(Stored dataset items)
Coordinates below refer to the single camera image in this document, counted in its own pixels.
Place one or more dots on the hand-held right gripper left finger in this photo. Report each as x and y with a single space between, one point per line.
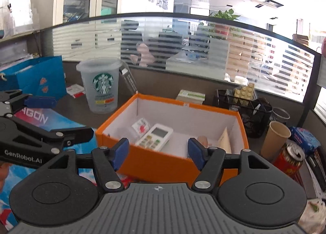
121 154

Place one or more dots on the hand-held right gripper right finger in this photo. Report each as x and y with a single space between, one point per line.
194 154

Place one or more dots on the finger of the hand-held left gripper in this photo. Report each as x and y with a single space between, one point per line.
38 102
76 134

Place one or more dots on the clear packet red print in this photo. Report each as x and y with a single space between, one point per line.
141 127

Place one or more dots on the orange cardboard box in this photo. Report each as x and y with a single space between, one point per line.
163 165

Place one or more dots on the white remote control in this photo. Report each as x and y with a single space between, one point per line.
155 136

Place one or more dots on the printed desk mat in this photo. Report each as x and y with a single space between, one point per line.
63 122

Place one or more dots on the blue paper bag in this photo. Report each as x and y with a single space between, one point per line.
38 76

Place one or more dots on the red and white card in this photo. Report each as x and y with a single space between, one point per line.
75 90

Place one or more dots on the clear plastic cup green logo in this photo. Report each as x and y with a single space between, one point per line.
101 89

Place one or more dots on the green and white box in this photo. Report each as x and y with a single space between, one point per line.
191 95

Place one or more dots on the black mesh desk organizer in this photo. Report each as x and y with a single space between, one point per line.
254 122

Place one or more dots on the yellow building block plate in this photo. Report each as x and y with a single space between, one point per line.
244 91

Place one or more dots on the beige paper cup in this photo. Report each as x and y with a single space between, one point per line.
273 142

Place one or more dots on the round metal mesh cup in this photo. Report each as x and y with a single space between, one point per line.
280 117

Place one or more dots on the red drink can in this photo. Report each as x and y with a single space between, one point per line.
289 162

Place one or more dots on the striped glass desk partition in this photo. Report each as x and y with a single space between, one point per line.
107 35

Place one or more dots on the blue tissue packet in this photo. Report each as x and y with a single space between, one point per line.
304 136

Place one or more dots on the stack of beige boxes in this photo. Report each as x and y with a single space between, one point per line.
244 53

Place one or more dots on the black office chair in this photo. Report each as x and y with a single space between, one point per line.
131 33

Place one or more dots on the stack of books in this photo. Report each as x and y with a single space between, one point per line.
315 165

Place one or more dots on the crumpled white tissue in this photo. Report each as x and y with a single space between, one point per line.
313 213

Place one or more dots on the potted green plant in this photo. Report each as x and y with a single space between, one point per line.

## Exercise goal
Leaving every picture out, output the data exactly as it stands.

## Exercise output
Coordinates below refer to the single camera image in this document, counted in its own pixels.
Place one or more dots on the hand-held right gripper left finger in this photo. Report each as x and y with a single space between, one point per line.
121 154

Place one or more dots on the hand-held right gripper right finger in this photo. Report each as x and y with a single space between, one point per line.
194 154

Place one or more dots on the finger of the hand-held left gripper in this photo. Report each as x and y with a single space between, one point per line.
38 102
76 134

Place one or more dots on the clear packet red print in this photo. Report each as x and y with a single space between, one point per line.
141 127

Place one or more dots on the orange cardboard box in this photo. Report each as x and y with a single space between, one point per line.
163 165

Place one or more dots on the white remote control in this photo. Report each as x and y with a single space between, one point per line.
155 136

Place one or more dots on the printed desk mat in this photo. Report each as x and y with a single space between, one point per line.
63 122

Place one or more dots on the blue paper bag in this photo. Report each as x and y with a single space between, one point per line.
38 76

Place one or more dots on the red and white card in this photo. Report each as x and y with a single space between, one point per line.
75 90

Place one or more dots on the clear plastic cup green logo in this photo. Report each as x and y with a single space between, one point per line.
101 89

Place one or more dots on the green and white box in this photo. Report each as x and y with a single space between, one point per line.
191 95

Place one or more dots on the black mesh desk organizer in this photo. Report each as x and y with a single space between, one point per line.
254 122

Place one or more dots on the yellow building block plate in this photo. Report each as x and y with a single space between, one point per line.
244 91

Place one or more dots on the beige paper cup in this photo. Report each as x and y with a single space between, one point per line.
273 142

Place one or more dots on the round metal mesh cup in this photo. Report each as x and y with a single space between, one point per line.
280 117

Place one or more dots on the red drink can in this photo. Report each as x and y with a single space between, one point per line.
289 162

Place one or more dots on the striped glass desk partition in this photo. Report each as x and y with a single space between, one point per line.
107 35

Place one or more dots on the blue tissue packet in this photo. Report each as x and y with a single space between, one point per line.
304 136

Place one or more dots on the stack of beige boxes in this photo. Report each as x and y with a single space between, one point per line.
244 53

Place one or more dots on the black office chair in this photo. Report each as x and y with a single space between, one point per line.
131 33

Place one or more dots on the stack of books in this photo. Report each as x and y with a single space between, one point per line.
315 165

Place one or more dots on the crumpled white tissue in this photo. Report each as x and y with a single space between, one point per line.
313 213

Place one or more dots on the potted green plant in this photo. Report each as x and y with a single space between, one point per line.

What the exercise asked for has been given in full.